The Royal Government of Cambodia (RGC) has launched the five-pillared Cambodia Science, Technology and Innovation Roadmap for 2030, in a bid to create an ecosystem of knowledge management, creativity and entrepreneurial spirit, designed to be inclusive, sustainable and conducive to the relevant economic sectors and set the stage for fresh investment prospects.
The government has pinpointed science, technology and innovation (STI) as the key elements to pave the way for Cambodia to achieve its broader ambitious vision of becoming an “upper-middle income” country by 2030 and a “high-income” economy by 2050, as defined by the World Bank.
Minister of Industry, Science, Technology and Innovation Cham Prasidh described STI as the backbone of success in the country’s development process, saying that the government has embraced and integrated them into this “pivotal” roadmap that will allow the Kingdom to enter a “new era of vibrant civilisation”.
“I am staunchly committed to promoting STI in order to achieve sustainable economic growth and an inclusive environment for the Cambodian motherland,” he said.
The Cambodia Science, Technology and Innovation Roadmap for 2030 is designed around five pillars, the first of which aims to strengthen governance frameworks and operationalisation relating to STI, and recognises the ministry as the agency in charge of coordinating the implementation of pertinent policies.
The second is targeted at increasing the number of science, technology, engineering and mathematics (Stem) university students by at least 50 per cent and building STI human resources.
The third is geared towards investing one per cent of gross domestic product (GDP) in scientific research to improve – among other dimensions – its scope, scale, validity, credibility, quality, usefulness, efficiency, competence and reach.
The fourth centres on reinforcing cooperation and communication networks among stakeholders.
And the fifth is earmarked to help fashion an ecosystem that creates an environment conducive to innovation, which attracts investment in STI-related fields, promotes technology transfer, and enhances companies’ absorptive capacities – their abilities to identify, integrate and exploit viable new external knowledge to commercial ends.

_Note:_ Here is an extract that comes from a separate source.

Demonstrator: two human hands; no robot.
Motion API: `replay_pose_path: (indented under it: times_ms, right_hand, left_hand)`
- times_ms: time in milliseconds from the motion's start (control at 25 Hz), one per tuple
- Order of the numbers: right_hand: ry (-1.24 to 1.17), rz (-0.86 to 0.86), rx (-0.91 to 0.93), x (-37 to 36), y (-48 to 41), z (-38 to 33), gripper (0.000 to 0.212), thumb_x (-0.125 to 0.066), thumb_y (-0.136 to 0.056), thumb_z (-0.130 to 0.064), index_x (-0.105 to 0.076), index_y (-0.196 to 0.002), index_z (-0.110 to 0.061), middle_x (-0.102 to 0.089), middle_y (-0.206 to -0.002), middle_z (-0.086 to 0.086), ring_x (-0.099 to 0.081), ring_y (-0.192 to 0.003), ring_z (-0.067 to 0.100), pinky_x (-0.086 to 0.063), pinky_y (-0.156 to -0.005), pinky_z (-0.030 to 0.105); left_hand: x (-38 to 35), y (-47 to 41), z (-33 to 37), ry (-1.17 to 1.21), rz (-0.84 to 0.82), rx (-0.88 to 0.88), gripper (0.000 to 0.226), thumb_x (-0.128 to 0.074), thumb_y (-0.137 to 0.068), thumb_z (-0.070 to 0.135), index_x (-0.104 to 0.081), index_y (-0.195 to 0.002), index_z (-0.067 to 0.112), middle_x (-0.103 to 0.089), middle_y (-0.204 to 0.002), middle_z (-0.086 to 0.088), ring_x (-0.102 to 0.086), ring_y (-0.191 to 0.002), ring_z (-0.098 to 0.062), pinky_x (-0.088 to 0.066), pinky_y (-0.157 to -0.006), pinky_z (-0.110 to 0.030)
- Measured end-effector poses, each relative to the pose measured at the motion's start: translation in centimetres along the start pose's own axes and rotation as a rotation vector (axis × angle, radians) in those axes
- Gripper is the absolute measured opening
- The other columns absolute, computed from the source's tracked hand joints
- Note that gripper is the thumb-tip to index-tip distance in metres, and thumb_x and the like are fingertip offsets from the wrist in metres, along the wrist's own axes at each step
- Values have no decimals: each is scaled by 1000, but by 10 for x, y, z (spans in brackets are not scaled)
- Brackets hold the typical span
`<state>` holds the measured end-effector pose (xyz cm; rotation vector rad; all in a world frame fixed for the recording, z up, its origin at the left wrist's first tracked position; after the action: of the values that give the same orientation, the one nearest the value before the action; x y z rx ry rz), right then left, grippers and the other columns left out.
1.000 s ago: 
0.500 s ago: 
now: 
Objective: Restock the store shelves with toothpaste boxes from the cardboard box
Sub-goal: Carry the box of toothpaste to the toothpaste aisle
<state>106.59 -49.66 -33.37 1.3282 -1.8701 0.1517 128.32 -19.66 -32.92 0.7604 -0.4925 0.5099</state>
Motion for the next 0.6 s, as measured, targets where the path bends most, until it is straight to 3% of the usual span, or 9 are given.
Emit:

Prime Minister Hun Sen said in the roadmap that strengthening technological capacity and stimulating innovation achievements are the key decisive factors in realising the RGC’s determination to become an “upper-middle income” country by 2030 and a “high-income” economy by 2050.
For fiscal year 2022 – corresponding to the period from July 1, 2021 to June 30, 2022, the World Bank defines an “upper-middle income” country as one with gross national income (GNI) per capita from $4,096-12,695, and “high-income” economies as those with a GNI per capita of $12,696 or more, as calculated by the bank’s Atlas method.
The World Bank recognises Cambodia as a “lower middle income” country, one rank below the “upper-middle income” designation, with GNI per capita of $1,480 for fiscal year 2020 – the 12-month period ended June 30, 2020.
“Lower middle-income” economies that year were those with a GNI per capita from $1,026 and $3,995. That range has been revised to $1,046-4,095 for fiscal year 2022.
The prime minister added that the STI ecosystem will play an indispensable role in shifting the course of economic development from traditional growth-oriented models to a more inclusive and sustainable pattern.
The STI community will help create an environment and accelerate the structural transformation that is needed to provide prosperity, security, safety, socio-economic development and a better quality of life in the Kingdom, he said.
“The Cambodia Science, Technology and Innovation Roadmap for 2030 is an important and up-to-date asset that orients not only economic recovery but also structural transformation and diversification, and steers the economy towards greater productivity.
“In this sense, the roadmap will be a catalyst for the economic transformation from a labour-intensive economy to a skills-based one, giving rise to an innovation-based nation geared for development,” Hun Sen said.
Super App Technology Plc founder Path Chamnan told The Post that STI-collaboration is essential in the development and operation of his company, as well as the effective management of production and supply chain operations, to ensure a faster time to market.
He explained that his firm “operates a platform for express delivery services, against a backdrop of people looking to sell merchandise on social media, where sellers and buyers need to be connected”.
“And in collecting cash for clients, our company works with banking partners, as an example of leveraging the technology and innovation ecosystem,” Chamnan said.